In fact, the IDF itself investigated 36 cases of possible misbehavior among its troops during last year’s Operation Cast Lead, the incursion into Hamas-controlled Gaza to stop rocketfire targeting Israeli civilians. Most have been investigated and dismissed, but, last week, IDF investigators moved forward in charging two soldiers with the horrific act of using a 9-year-old boy as a human shield.
The two soldiers, staff sargeants from the prestigious Givati brigade, had the boy open sacks they thought might be booby-trapped with explosives. (The bags, thankfully, turned out to be harmless.)
Haaretz reported that the soldiers, “who breached the army’s rule against using civilians as human shields during war, will be tried for violating their authority and for inappropriate conduct. An Israeli military official said the soldiers could face up to three years in jail.”

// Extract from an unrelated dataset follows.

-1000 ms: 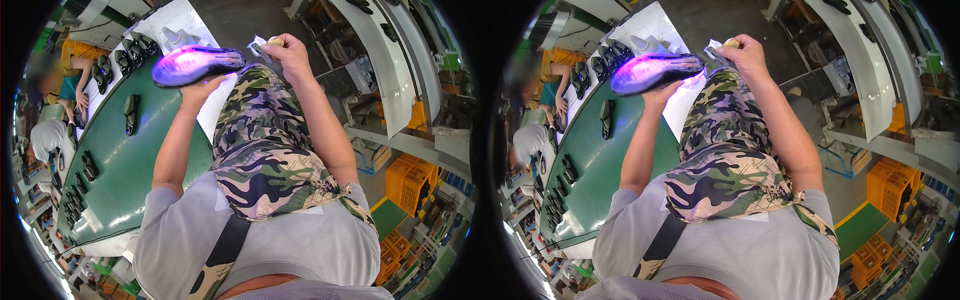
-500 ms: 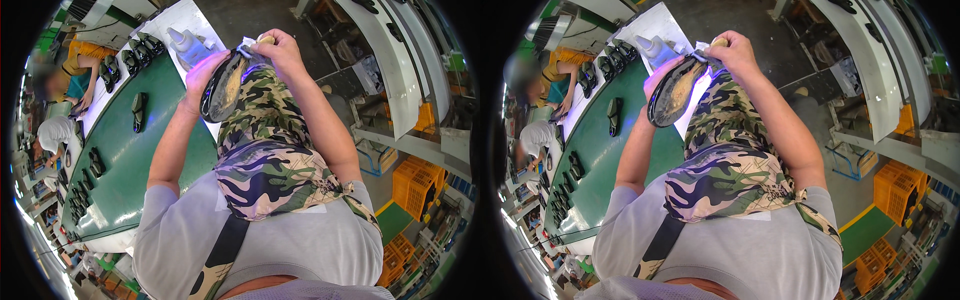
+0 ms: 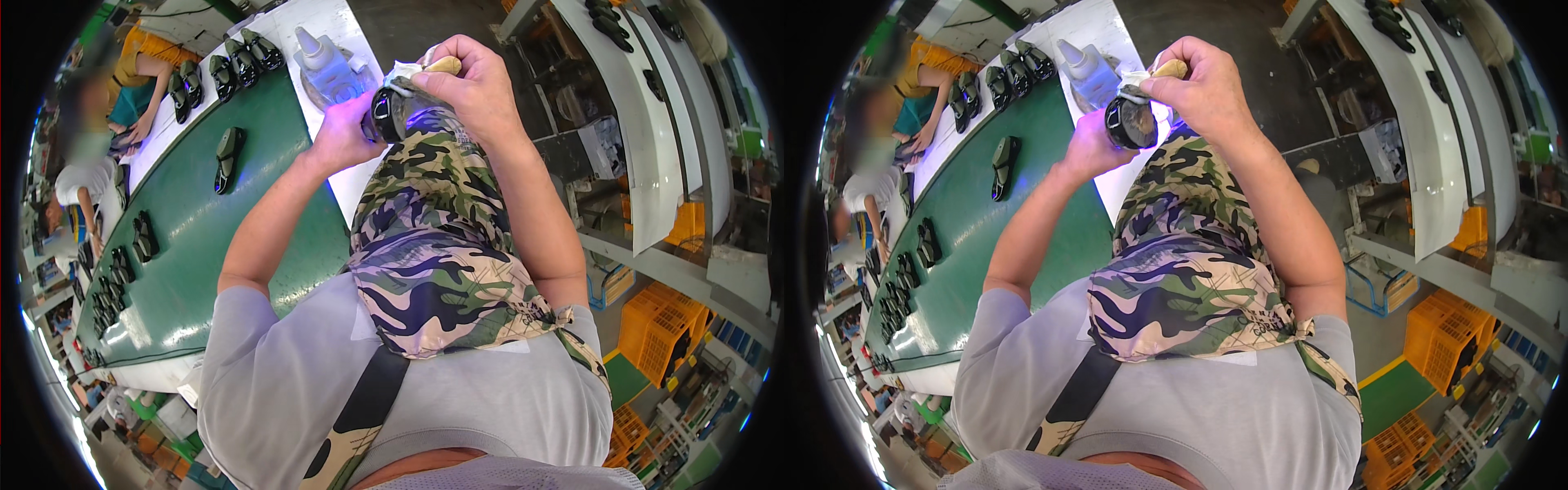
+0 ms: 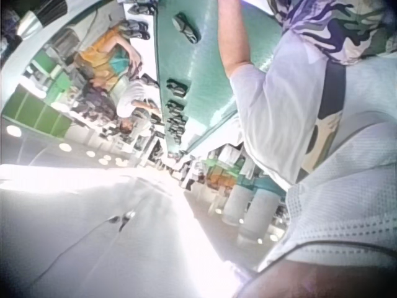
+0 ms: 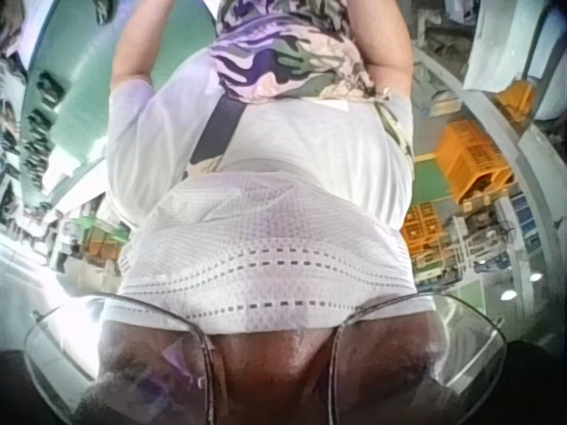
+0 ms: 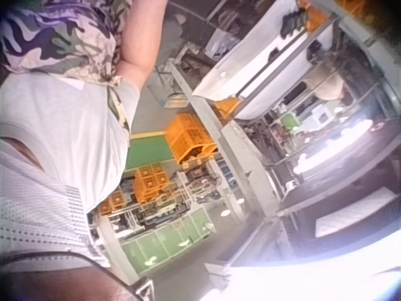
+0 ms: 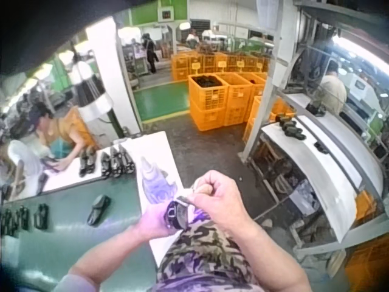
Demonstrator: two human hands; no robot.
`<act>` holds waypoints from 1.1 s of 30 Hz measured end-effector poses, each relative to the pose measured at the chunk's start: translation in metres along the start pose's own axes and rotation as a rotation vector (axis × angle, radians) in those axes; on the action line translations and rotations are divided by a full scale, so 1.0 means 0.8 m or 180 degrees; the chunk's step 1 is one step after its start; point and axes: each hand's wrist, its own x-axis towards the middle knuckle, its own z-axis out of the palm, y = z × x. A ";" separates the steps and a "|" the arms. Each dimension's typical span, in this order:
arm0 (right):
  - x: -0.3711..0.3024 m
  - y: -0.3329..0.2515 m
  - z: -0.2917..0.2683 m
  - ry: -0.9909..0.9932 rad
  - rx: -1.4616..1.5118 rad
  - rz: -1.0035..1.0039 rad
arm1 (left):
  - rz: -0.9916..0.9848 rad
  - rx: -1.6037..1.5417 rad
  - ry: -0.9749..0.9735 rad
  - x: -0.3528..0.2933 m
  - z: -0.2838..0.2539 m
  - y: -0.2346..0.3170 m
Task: The recorder is applying a liquid adhesive or cleaner to the edges and soles of black shoes using a small sponge or cloth before placing them on a shelf.
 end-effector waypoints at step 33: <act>0.045 0.062 0.046 -0.0673 -0.0734 -0.1167 | -0.1670 -0.4178 -0.1174 -0.024 -0.053 -0.032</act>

Two other Givati soldiers have already been charged with using a credit card they found during the siege.
Yediot Aharonot reports:
More than 30 probes have been launched against soldiers since the Gaza offensive ended in the beginning of 2009. Half of the cases have been closed by the military prosecution, while the other half are nearing their termination and await a decision on whether indictments will be filed.
A special team led by Lieutenant-Colonel Gil Maoz, who heads the military police’s southern district, is conducting investigations into claims regarding unlawful fire, injuring and endangering of innocent civilians, and disobeying orders.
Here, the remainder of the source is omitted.